Comme le soulignent Altet, Paquay et Perrenoud (2002), il est sans doute encore un peu tôt pour parler véritablement de professionnalisation car le concept désigne « la transformation d’un métier constitué en une profession, au sens anglo-saxon de l’expression » (p. 10). Dans son acception francophone, cette notion correspond plutôt à une transformation d’une pratique occasionnelle en un métier qui devrait, dès lors, faire l’objet d’une formation spécifique offrant une reconnaissance. Toutefois, il peut paraître offensant de parler de formation pour les FEE. Il ne s’agit évidemment pas de leur réapprendre leur métier ni de remettre en question leur capacité à mener à bien leurs tâches professionnelles.
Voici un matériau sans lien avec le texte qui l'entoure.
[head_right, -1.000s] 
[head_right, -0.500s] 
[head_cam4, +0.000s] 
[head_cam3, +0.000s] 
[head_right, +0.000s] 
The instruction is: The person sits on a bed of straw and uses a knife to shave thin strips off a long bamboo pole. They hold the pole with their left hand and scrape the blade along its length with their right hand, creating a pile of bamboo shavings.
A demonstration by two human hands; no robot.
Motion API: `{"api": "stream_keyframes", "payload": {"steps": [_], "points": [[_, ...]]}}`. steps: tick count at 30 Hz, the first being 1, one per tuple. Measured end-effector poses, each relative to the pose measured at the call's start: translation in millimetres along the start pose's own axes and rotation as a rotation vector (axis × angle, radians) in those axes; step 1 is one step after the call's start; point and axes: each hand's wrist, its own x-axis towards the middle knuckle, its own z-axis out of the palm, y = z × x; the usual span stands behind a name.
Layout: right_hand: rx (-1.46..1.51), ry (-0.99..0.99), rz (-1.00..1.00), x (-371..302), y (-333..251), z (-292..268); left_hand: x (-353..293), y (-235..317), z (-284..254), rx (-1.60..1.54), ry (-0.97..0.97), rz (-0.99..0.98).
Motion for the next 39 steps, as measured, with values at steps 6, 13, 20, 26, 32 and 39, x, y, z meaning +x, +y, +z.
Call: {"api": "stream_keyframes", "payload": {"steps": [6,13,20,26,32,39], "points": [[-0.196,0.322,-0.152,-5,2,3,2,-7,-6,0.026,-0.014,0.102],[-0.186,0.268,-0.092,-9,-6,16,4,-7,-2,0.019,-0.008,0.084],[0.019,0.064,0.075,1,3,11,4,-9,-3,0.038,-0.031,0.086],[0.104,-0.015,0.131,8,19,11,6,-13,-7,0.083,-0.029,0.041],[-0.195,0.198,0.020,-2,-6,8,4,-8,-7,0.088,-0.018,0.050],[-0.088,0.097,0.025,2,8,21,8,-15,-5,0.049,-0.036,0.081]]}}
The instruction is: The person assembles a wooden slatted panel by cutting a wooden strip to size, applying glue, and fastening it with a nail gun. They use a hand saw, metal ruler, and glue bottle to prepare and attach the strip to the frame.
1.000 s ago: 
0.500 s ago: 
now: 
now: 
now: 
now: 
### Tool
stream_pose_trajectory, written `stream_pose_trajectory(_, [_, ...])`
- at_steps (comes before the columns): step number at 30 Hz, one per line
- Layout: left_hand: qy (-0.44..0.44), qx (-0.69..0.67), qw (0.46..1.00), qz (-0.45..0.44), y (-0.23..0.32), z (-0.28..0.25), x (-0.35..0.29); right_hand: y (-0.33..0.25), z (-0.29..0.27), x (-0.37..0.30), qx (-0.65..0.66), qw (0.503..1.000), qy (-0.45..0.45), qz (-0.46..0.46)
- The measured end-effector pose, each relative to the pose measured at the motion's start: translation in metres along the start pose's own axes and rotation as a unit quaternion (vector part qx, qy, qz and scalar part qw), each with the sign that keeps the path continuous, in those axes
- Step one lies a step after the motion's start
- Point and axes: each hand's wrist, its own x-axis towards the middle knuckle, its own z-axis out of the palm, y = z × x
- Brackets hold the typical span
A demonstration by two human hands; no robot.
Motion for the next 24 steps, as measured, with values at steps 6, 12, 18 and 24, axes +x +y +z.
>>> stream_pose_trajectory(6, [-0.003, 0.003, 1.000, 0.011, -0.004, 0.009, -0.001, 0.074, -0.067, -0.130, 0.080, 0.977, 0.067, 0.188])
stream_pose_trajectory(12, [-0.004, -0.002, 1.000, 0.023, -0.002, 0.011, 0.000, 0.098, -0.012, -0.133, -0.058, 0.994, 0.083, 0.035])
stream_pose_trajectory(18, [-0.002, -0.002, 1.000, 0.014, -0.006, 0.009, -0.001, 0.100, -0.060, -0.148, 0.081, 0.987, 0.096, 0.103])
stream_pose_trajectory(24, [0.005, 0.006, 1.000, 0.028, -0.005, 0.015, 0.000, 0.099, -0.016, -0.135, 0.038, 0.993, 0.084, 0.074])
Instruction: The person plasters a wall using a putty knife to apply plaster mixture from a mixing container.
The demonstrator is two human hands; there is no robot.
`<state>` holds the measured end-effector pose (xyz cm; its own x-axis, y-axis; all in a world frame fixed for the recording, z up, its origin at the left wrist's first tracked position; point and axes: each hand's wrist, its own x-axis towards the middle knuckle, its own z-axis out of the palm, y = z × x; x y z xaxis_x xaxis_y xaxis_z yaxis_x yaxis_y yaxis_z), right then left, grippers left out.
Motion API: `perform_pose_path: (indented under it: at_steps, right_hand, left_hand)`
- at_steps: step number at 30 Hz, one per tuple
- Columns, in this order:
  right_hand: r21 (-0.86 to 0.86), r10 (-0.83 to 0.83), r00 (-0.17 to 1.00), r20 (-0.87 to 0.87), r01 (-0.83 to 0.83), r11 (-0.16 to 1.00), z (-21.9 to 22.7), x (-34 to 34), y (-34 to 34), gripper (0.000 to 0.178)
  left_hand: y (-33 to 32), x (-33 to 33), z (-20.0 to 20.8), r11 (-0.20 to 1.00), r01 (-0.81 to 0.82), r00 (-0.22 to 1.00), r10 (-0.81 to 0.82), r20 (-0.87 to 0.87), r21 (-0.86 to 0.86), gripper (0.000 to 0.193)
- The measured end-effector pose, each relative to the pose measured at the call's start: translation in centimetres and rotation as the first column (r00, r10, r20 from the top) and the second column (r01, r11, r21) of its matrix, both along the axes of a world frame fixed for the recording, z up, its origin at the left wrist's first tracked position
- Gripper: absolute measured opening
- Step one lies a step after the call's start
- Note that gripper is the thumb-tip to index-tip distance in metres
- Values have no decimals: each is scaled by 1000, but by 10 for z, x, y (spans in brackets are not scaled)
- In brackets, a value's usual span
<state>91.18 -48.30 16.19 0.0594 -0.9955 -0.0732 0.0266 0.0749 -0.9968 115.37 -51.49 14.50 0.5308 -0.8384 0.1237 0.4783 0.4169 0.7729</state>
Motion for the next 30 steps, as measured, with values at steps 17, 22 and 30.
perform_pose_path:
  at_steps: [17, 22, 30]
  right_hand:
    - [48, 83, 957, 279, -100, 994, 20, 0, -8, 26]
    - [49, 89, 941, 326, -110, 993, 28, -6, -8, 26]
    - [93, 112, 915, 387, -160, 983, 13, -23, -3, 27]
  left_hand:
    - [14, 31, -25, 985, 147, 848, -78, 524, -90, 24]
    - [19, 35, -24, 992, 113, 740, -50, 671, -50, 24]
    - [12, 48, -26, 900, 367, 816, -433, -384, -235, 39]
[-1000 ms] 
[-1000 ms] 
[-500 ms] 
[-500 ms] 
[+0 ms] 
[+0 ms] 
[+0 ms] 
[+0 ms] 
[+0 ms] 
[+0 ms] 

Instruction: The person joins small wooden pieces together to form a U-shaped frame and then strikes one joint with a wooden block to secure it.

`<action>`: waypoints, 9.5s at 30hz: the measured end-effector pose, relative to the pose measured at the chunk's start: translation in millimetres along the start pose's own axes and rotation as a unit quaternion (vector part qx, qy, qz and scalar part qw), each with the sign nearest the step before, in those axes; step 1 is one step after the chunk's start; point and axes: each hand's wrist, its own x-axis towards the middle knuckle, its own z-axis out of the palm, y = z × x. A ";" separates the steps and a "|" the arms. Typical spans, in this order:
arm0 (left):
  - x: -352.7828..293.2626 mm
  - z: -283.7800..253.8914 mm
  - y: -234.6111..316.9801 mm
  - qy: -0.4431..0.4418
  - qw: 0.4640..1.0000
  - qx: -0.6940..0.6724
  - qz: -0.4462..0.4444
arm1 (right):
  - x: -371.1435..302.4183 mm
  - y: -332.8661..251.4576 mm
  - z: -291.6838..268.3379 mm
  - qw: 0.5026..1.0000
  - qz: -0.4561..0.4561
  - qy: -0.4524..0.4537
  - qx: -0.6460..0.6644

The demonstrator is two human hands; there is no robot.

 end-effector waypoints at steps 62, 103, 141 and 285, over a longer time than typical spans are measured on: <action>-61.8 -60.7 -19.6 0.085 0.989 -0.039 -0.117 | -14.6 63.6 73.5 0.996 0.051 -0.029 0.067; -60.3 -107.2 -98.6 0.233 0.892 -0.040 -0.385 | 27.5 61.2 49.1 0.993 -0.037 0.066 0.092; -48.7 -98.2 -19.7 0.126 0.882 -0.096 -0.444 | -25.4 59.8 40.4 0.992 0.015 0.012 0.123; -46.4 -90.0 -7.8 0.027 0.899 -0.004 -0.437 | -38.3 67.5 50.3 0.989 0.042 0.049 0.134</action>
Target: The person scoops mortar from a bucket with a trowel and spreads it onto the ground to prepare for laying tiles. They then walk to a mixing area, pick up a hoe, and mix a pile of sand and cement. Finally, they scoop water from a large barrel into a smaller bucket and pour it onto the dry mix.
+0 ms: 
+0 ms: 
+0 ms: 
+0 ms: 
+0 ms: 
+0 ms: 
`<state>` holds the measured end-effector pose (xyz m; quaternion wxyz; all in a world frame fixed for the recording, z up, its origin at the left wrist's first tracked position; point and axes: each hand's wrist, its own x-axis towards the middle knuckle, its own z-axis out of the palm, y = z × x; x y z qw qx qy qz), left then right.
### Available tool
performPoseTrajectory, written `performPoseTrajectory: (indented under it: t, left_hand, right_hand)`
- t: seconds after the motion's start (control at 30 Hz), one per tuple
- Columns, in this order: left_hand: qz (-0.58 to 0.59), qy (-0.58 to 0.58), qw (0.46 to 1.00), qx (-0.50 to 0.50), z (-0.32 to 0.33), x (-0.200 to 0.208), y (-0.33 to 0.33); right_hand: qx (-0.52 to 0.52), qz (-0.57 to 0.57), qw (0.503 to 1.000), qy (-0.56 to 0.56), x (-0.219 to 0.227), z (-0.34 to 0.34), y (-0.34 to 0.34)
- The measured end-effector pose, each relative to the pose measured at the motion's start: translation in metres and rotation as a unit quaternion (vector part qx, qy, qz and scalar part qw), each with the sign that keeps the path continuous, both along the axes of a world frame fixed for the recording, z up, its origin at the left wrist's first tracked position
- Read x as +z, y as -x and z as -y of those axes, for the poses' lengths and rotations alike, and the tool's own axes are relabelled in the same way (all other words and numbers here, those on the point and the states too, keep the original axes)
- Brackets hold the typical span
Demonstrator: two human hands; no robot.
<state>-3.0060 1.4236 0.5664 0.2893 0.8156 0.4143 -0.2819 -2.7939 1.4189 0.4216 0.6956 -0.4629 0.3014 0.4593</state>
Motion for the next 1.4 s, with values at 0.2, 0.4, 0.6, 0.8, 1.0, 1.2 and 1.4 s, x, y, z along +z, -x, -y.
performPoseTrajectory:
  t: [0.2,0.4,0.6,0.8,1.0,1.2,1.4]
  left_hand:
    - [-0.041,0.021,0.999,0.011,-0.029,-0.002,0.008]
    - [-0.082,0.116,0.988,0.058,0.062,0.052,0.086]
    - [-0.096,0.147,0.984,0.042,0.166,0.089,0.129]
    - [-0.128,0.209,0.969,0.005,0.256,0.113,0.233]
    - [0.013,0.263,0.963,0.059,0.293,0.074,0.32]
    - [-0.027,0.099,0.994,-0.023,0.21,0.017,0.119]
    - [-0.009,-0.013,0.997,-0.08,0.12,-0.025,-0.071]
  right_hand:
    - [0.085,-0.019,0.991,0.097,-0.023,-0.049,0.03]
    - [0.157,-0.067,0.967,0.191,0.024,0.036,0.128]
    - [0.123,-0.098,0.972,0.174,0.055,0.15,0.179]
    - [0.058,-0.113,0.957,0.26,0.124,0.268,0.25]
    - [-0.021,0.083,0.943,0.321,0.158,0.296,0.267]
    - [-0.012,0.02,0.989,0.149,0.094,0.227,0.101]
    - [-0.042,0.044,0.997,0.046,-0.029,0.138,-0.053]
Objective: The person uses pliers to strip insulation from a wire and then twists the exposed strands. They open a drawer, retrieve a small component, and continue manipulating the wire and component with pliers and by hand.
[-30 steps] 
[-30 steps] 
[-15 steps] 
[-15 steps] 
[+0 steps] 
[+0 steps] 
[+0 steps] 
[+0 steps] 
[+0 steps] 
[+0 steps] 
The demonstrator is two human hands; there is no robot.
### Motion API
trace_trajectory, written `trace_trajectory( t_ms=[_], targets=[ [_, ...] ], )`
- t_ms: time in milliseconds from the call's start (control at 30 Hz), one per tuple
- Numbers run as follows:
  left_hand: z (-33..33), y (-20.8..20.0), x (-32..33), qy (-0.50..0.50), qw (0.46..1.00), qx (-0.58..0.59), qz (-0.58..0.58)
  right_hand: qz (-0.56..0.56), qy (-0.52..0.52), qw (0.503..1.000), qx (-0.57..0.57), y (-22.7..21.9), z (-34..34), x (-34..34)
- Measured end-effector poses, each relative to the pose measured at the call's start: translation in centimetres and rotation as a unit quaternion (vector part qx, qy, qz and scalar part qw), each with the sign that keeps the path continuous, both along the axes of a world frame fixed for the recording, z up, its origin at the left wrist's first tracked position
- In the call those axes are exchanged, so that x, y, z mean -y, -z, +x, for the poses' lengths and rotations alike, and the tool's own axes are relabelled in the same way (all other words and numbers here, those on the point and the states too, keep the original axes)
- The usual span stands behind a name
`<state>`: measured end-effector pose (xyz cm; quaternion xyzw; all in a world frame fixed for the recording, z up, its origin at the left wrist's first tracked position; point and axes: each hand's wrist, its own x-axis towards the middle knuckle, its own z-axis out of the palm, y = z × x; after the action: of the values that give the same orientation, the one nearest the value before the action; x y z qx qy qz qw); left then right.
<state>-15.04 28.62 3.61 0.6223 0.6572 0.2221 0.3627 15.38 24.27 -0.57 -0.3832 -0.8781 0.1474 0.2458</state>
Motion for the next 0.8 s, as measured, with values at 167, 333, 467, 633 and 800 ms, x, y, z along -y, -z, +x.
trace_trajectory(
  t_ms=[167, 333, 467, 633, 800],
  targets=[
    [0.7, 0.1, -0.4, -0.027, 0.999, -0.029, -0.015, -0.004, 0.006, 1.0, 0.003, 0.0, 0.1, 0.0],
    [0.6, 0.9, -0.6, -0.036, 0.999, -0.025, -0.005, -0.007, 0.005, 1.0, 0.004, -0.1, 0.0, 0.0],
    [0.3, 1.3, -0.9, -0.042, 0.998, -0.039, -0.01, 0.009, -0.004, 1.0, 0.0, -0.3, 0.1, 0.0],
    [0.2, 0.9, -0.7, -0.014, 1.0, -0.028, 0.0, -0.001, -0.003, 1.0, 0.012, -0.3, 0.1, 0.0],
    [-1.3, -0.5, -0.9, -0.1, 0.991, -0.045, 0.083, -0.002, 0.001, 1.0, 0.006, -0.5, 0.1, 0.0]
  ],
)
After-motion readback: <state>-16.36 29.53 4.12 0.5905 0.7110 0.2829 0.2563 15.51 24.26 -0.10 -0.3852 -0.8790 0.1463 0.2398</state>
Néanmoins, il s’agit de permettre à ces formateurs de prendre suffisamment de distance par rapport à leur propre expérience afin de « la mettre en perspective, de la relativiser, d’en parler, tout simplement » (Pelpel, 2002, p. 188). En effet, il ne suffit plus de montrer une pratique exemplaire : il faut créer les conditions pour que les stagiaires puissent s’approprier les diverses facettes du métier, s’emparer de l’expérience des FEE. Lors de cette décentration, le rôle de professionnel expérimenté glisse vers celui de professionnel réflexif. Cela suffit-il à offrir une formation professionnelle pratique efficace ? Comme l’évoque Faingold (2002), on pourrait penser qu’un bon enseignant devienne spontanément un bon formateur d’adultes.

Or, il apparaît pourtant que les enseignants expérimentés n’opèrent pas si facilement ce transfert de compétences. « Très souvent, on constate chez les formateurs débutants à la fois une difficulté à se positionner face à des adultes ayant un statut d’apprenant, et, paradoxalement, une régression à une attitude transmissive » (ibid, p. 217). Ces démarches impliquent de remettre en question à la fois ses propres pratiques d’enseignant et de formateur de terrain. Il s’agit là d’expériences déstabilisantes « pouvant être relativement

délicates chez certains formateurs de terrain entre autres dans des cas d’incertitudes face à l’exercice d’un métier devenu aujourd’hui très différent des références qui étaient siennes au moment de l’entrée en fonction » (Lebel, 2007, p. 90).

S’il ne suffit plus de maîtriser les contenus pour savoir les enseigner, il ne suffit pas non plus d’être un bon enseignant pour devenir un bon formateur. Dès lors, on peut se demander si les qualifications actuelles des FEE ainsi que les formations qui leur sont proposées permettent d’atteindre un standard de qualité répondant aux attentes des systèmes de formation notamment lorsqu’il s’agit d’évaluation et de certification.